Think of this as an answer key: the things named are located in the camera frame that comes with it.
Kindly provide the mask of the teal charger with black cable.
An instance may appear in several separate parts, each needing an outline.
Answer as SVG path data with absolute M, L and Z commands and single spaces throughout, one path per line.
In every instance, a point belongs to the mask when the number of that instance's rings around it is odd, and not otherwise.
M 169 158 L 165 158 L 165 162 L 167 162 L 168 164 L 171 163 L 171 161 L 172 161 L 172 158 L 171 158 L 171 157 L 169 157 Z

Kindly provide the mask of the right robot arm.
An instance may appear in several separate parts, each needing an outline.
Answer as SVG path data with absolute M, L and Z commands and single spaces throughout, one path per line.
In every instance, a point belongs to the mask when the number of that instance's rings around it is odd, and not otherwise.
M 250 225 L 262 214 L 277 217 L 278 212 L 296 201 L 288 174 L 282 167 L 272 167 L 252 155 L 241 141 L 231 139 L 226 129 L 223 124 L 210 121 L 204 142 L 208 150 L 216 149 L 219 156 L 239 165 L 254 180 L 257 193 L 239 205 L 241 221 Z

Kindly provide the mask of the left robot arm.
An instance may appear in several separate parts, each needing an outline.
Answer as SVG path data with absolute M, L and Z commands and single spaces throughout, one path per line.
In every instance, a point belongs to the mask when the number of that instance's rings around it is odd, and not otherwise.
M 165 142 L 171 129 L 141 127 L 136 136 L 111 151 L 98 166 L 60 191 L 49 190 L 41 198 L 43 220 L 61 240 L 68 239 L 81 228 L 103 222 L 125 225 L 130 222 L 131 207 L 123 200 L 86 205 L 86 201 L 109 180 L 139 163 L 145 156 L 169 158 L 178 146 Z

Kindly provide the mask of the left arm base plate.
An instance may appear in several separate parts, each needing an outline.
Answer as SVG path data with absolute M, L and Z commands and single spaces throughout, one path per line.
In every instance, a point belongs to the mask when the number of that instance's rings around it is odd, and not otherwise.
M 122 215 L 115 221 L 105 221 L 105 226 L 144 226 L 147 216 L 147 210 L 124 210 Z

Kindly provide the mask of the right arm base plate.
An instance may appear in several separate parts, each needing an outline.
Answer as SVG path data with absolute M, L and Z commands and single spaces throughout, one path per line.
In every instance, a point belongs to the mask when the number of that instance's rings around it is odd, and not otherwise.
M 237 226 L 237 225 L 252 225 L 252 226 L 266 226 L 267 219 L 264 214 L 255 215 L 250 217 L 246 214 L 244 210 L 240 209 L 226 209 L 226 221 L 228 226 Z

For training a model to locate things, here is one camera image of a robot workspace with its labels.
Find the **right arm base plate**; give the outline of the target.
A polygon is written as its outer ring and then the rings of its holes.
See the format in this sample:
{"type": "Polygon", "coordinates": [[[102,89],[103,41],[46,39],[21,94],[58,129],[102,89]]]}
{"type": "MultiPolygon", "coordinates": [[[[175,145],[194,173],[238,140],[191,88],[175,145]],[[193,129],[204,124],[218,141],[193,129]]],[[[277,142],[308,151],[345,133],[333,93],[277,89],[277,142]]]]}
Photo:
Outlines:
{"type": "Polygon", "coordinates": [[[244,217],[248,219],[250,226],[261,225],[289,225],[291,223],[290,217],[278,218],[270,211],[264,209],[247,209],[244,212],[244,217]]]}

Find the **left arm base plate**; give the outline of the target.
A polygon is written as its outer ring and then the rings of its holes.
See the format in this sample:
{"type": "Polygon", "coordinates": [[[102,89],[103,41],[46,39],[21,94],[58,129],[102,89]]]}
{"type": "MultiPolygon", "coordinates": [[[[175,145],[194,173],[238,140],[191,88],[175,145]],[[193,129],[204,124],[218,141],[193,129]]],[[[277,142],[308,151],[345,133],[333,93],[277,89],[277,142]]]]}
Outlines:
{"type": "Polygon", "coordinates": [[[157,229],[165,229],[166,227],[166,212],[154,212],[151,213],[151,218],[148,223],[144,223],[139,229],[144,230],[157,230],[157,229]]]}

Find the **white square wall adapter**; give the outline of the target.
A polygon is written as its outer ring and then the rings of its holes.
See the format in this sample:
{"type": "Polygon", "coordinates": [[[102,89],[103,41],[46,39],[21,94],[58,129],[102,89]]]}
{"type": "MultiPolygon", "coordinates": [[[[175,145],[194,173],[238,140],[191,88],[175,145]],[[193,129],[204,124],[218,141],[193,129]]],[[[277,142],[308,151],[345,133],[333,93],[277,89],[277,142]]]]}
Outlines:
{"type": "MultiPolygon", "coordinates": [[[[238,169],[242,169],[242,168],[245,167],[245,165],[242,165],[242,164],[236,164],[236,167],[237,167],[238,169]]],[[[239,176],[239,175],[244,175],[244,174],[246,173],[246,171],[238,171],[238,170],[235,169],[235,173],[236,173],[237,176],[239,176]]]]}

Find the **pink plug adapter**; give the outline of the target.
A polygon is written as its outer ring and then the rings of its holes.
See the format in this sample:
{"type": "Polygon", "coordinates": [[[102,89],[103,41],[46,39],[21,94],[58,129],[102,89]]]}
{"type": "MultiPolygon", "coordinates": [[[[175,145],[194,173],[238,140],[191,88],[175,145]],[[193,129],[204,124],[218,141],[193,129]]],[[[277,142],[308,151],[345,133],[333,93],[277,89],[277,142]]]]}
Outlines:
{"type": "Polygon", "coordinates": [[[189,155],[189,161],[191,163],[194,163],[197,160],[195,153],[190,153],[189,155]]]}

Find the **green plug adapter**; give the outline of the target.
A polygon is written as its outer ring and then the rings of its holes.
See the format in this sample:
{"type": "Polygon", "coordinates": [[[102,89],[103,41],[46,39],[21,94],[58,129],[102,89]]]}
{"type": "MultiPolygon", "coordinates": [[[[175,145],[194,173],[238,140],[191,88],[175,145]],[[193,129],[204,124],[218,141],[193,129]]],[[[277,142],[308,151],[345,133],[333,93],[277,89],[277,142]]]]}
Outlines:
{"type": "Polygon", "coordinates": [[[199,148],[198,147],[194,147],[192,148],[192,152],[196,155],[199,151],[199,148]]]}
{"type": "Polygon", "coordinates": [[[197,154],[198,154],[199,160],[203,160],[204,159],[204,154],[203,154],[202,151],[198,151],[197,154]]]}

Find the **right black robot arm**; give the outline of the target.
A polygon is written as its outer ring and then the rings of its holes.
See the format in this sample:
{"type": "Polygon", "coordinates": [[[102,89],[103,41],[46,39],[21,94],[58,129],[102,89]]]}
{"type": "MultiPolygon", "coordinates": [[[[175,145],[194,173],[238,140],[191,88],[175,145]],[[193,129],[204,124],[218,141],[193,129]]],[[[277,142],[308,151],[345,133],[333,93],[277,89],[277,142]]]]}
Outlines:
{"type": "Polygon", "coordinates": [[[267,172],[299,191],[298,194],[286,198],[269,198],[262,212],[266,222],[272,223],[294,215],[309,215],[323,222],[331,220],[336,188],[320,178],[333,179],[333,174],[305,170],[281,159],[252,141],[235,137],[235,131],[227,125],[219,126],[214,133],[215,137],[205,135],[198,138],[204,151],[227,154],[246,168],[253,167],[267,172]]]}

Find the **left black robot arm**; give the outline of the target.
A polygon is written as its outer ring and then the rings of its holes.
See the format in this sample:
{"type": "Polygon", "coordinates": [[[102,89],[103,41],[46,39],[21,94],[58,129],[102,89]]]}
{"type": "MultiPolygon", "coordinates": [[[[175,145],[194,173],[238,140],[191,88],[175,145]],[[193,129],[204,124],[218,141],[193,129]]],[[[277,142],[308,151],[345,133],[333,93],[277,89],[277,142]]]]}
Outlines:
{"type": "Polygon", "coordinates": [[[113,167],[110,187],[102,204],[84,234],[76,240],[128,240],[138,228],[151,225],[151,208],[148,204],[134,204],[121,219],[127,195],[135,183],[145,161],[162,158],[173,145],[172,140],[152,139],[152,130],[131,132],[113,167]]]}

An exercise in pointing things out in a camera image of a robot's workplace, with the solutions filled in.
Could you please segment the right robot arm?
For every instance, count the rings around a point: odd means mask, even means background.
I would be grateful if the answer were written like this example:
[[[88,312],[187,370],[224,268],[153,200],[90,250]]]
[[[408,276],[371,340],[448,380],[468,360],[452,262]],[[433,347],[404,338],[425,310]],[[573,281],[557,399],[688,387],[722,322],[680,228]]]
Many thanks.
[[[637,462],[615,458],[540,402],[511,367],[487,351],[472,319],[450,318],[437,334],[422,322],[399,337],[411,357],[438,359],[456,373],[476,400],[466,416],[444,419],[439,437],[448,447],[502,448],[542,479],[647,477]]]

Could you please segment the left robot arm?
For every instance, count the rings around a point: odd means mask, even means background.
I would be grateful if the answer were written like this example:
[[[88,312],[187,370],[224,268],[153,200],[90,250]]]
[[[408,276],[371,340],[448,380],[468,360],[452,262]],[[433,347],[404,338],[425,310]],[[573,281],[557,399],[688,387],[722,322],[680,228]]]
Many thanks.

___

The answer must consist of every line from the listing above that includes the word "base".

Output of the exercise
Kindly provide the mask of the left arm base plate.
Kindly provide the mask of the right arm base plate.
Find the **right arm base plate**; give the outline of the target.
Find the **left arm base plate**; give the outline of the target.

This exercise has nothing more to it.